Partial dependence plots are a common way to visualize random forest models25. The goal of a partial dependence plot is to show how varying one variable impacts the outcome of the prediction, while accounting for all possible values from the other variables. The partial dependence plot is calculated as shown below:

$${\tilde{\mathrm f}}(x) = \frac{1}{n}\mathop {\sum }\limits_{i = 1}^n {\mathrm{f}}(x,x_{{{ic}}})$$
(2)

where \({\tilde{\mathrm f}}\left( x \right)\) is the partial dependence, n is the number of rows of the dataset, x is the predictor variable of interest, x ic are the values of all other variables, and f is a function representing the random forest model The output can either be the best estimate of log10(As), or the probability that arsenic concentration exceeded 10 p.p.b. For the latter, we used all trees from the random forest model. Our random forest model produced ‘best guess’ estimates of arsenic levels, which are the mean of the estimates from all trees. It also produced an estimate for each of the 500 trees, for each observation. This provided us with a distribution which we used to determine the probability that the predicted arsenic levels exceeded the WHO standard.
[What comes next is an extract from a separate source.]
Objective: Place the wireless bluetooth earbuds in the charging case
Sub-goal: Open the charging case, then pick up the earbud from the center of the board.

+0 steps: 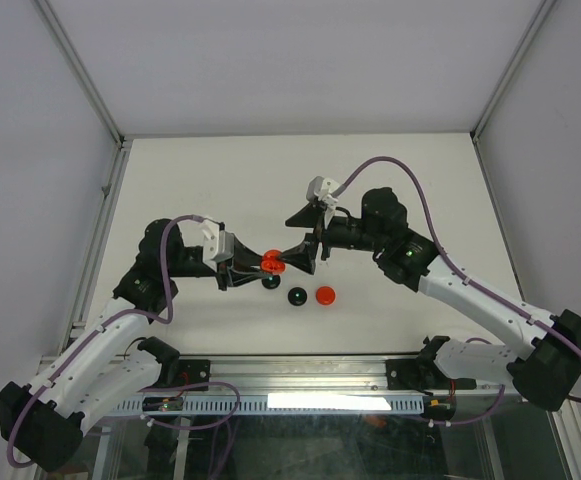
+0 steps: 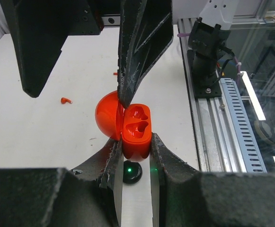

Random forest models are limited in their predictions to observed data. For this reason, in the partial dependence plots of the main article (Figs. 2 and 3), we restricted the independent variable at the 5th and 95th percentile of each predictor variable. With those limits, 90% of the available data are displayed in the partial dependence plots. This reduces the likelihood of presenting results which are unconstrained by data. In the Supplementary Information section, we presented all of the data, but displayed dashed lines indicating the 5th and 95th percentiles (Supplementary Figs. 1-4).

Data availability

The geological, elevation, precipitation, temperature, ET, and water quality data have been cited throughout the paper, are listed in Supplementary Table 1, and are publicly available. The SAR data used for processing interferograms are available from the Alaska Satellite Facility following registration. The datasets developed by the authors, i.e., the processed deformation maps, estimated historic groundwater flow, and distance from each point to the nearest river, as well as the code used to produce the results, are available upon request from the corresponding author.